■ **Task to complete**
Although the data below contains pictures, output only the lines between those holding "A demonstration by" and "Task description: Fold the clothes", inclusive, exactly and without those pictures.

■ **Source data**
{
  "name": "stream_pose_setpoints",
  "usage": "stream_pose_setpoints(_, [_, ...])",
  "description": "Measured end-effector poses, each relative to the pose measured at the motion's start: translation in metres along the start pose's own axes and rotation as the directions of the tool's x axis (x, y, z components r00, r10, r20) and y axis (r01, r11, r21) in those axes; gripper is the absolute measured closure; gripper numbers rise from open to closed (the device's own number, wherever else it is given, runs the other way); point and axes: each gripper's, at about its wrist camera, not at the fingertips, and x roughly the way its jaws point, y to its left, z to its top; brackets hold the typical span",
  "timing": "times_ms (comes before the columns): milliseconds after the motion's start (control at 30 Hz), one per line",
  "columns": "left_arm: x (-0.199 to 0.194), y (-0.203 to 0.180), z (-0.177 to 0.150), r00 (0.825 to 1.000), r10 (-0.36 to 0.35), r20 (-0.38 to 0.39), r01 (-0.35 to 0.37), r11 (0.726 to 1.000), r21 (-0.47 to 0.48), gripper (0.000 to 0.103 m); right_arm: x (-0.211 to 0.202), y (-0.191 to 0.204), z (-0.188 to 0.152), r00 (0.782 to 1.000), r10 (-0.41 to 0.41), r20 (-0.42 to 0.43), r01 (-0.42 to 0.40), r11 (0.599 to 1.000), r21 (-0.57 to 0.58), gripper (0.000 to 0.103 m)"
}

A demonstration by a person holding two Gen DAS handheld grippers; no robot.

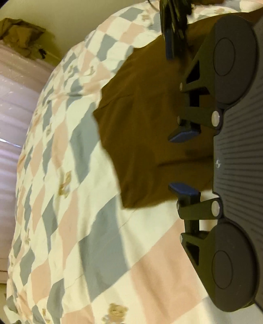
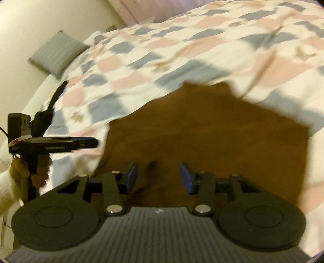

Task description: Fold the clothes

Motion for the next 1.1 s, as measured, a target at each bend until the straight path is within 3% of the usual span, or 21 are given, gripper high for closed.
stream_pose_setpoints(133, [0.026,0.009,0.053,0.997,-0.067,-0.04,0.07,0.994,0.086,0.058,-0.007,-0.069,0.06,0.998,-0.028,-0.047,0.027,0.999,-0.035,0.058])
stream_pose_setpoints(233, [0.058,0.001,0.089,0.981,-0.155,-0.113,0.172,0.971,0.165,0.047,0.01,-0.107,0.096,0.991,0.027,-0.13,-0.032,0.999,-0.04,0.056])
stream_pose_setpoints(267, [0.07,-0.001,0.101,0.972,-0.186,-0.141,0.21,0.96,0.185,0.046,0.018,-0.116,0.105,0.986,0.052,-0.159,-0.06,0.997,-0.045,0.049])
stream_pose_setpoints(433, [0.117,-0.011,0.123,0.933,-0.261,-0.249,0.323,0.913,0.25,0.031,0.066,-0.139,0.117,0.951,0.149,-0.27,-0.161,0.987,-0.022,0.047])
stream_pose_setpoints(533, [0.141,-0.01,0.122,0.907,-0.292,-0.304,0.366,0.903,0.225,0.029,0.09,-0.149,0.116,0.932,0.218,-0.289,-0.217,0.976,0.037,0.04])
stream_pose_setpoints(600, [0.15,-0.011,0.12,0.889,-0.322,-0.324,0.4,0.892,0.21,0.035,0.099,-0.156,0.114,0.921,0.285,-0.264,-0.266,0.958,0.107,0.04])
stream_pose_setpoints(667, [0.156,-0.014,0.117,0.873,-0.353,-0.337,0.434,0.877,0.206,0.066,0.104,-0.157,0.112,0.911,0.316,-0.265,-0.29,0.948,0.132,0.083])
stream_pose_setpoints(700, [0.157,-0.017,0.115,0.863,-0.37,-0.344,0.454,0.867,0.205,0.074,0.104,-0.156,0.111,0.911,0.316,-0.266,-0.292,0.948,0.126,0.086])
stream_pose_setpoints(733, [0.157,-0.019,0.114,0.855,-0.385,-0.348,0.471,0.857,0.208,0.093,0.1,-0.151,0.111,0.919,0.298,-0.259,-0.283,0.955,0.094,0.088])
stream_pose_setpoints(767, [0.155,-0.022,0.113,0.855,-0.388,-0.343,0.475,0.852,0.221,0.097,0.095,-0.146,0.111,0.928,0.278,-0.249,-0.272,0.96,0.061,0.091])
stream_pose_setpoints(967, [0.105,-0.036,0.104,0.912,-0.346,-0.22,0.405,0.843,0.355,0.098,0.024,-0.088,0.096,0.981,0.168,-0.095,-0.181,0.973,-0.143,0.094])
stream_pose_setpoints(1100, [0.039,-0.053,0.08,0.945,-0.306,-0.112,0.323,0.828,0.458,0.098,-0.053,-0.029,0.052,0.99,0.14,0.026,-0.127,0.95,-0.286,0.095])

■ **Exercise answer**
A demonstration by a person holding two Gen DAS handheld grippers; no robot.


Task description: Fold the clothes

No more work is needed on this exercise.